Electron is ok for certain applications, but I'm really wary of this whole trend. It's leading to extremely buggy, resource intensive desktop applications.

I've been thinking of making a desktop app, but I keep hearing all this chatter about how Electron is really hard on memory. On the other hand, I know webdev, and learning C++ to make a native webapp seems like a steep learning curve (say by using something like Qt). Not only would I have to make different versions of the app for different operating systems, but I would also have to style the app using C++ which seems like a nightmare. CSS/js styling is so nice in comparison.

Is Electron really that bad? If so, are there any good alternatives that solve the two issues I mention above?


We intentionally moved from Qt to Electron for desktop app development. Electron apps look better generally and are far easier to maintain than Qt-based apps. CSS has its warts but it's very expressive these days. Don't even get me started on Swing versus React. A decent set of React components are more declarative, easier to maintain, and faster to develop with than Swing. You also have powerful testing tools in React like Jest snapshots and Enzyme, which allow you to inspect and test the output of your UI in ways that are not straightforward with Swing.

I think Electron has proven to be a very powerful model for GUI customization IMO. Some of the plugins people are building are truly amazing and I can't see this happening in a non-web ecosystem.

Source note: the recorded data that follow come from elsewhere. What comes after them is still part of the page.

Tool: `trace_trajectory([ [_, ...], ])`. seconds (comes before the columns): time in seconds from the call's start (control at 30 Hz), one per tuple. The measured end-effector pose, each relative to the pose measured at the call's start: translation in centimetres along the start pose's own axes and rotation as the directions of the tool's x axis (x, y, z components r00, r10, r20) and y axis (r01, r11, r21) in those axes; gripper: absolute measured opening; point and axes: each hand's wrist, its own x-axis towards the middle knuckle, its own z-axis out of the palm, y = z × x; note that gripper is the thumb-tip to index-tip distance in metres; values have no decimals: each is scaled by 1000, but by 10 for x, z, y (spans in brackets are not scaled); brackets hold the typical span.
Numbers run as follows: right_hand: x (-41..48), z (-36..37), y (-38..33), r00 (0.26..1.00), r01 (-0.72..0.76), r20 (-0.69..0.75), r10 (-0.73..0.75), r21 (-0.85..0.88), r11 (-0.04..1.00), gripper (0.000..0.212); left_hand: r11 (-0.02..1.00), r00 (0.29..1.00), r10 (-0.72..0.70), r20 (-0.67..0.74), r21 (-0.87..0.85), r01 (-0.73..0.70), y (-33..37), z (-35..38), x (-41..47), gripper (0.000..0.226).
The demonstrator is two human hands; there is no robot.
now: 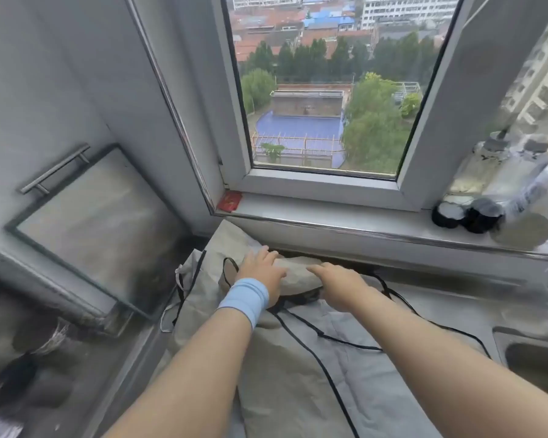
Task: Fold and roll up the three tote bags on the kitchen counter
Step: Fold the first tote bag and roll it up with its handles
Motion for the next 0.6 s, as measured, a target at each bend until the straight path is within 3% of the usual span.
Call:
trace_trajectory([
  [0.1, 25, 10, -7, 999, -48, -9, 47, -68, 997, 77, 990, 1000, -26, 11, 136, 24, -24, 11, 13, 58],
  [0.23, 53, 28, -22, 999, -30, 15, 31, -47, 998, 99, 1000, 1000, 5, -5, -12, -5, -56, 31, 29, 74],
  [0.33, 59, 40, -32, 994, -78, 71, 78, -1, 997, 98, 989, 997, 74, 29, -130, -70, -72, 41, 35, 62],
  [0.4, 54, 41, -36, 991, -104, 77, 106, -29, 994, 81, 975, 991, 125, 47, -192, -114, -75, 44, 40, 49],
  [0.5, 37, 31, -33, 977, -149, 151, 152, -35, 988, 28, 956, 980, 169, 101, -258, -139, -68, 41, 48, 40],
  [0.6, 6, 7, -21, 921, -280, 288, 263, 17, 960, 17, 924, 955, 253, 156, -331, -191, -48, 27, 51, 36],
])
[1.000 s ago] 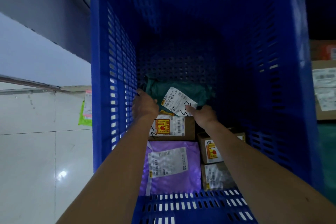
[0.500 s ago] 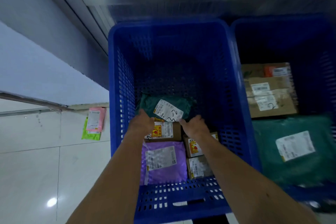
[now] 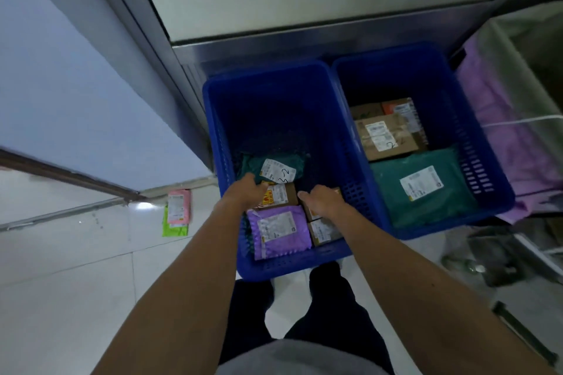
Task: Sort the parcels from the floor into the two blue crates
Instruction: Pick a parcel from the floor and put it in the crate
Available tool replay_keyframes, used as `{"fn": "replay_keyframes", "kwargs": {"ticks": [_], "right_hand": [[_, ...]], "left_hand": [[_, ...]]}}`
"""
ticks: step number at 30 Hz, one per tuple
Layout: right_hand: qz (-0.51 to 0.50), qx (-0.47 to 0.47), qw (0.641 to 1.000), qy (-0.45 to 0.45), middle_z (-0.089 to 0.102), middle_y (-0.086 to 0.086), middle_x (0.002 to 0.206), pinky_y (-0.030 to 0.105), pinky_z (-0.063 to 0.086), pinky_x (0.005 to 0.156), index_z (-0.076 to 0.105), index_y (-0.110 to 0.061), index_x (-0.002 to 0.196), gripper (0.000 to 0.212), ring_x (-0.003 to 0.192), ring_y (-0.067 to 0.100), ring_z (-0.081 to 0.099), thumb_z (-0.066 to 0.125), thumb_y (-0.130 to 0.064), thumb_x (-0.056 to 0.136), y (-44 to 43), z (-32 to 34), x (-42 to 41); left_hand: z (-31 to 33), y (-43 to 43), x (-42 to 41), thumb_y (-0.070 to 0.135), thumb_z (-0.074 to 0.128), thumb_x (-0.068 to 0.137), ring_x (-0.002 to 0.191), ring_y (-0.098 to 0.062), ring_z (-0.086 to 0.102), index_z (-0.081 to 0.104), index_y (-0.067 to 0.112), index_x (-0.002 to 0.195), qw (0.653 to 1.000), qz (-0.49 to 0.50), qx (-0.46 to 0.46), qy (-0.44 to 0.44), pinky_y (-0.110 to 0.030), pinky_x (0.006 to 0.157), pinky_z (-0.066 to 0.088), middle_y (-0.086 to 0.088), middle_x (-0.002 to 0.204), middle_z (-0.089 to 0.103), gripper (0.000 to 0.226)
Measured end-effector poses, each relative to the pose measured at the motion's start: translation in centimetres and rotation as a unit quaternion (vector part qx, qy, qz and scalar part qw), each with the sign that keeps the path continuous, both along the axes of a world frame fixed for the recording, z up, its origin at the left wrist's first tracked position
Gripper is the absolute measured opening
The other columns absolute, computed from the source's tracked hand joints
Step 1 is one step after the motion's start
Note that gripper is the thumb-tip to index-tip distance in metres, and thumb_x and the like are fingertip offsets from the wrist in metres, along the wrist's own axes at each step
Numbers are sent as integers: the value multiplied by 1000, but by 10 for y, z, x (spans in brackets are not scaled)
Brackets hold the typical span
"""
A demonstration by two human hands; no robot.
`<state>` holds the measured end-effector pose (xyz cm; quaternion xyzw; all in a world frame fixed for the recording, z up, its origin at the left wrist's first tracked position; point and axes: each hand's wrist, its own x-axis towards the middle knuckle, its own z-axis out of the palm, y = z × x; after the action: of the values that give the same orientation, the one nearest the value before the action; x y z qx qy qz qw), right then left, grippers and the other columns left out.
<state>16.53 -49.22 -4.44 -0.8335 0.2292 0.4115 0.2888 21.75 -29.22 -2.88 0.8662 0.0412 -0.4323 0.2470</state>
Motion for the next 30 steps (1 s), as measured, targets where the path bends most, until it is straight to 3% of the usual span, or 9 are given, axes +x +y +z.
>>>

I recently had to write a desktop GUI app, and chose Electron[1] because I figured that for once I'd try something new and hip with lots of OSS libraries because it wasn't too critical and I needed to pass it on to someone else and figured there are lots of frontend web devs around. Well, it's kinda OK, but man, that thing is held together with spit and baling wire, and you feel like it's all going to come down with the slightest breeze. The previous GUI app I'd built was in Java/Swing, and while I wouldn't call the experience particularly pleasant, at least it felt solid.

[1]: + TypeScript + Polymer


I like the idea of making desktop apps with html, css and JavaScript. I just wish that Electron/Atom wasn't so horrible slow. It shouldn't take me more time to open up a desktop app than a webpage.

The reason isn't a flaw in technology, because many alternatives to electron do in fact offer markup language like GUI creation and css/html like styling including Qt with its QML offshoot, or JavafX.

Not to mention that I don't see any obvious reason why HTML would be easier to use than the WPF / Swing / Glade Gui-builder paradigm. As a not web-developer, I certainly have less issues building a Gui the good old fashioned way than having to learn HTML.

It honestly baffles me that anyone would consider HTML to be a good fit for a complex desktop application. I am actually very glad that I can drag buttons on a canvas and click on elements to understand their apis and adjust settings visually. I am not excited about building complex gui's by interacting with plain text that was designed to put text on webpages.

The reason why Electron has dominated has a much more trivial reason. There are a lot of web developers, and the javascript ecosystem is so large that it allows the quick reuse of a lot of code, saving those developers a lot of time.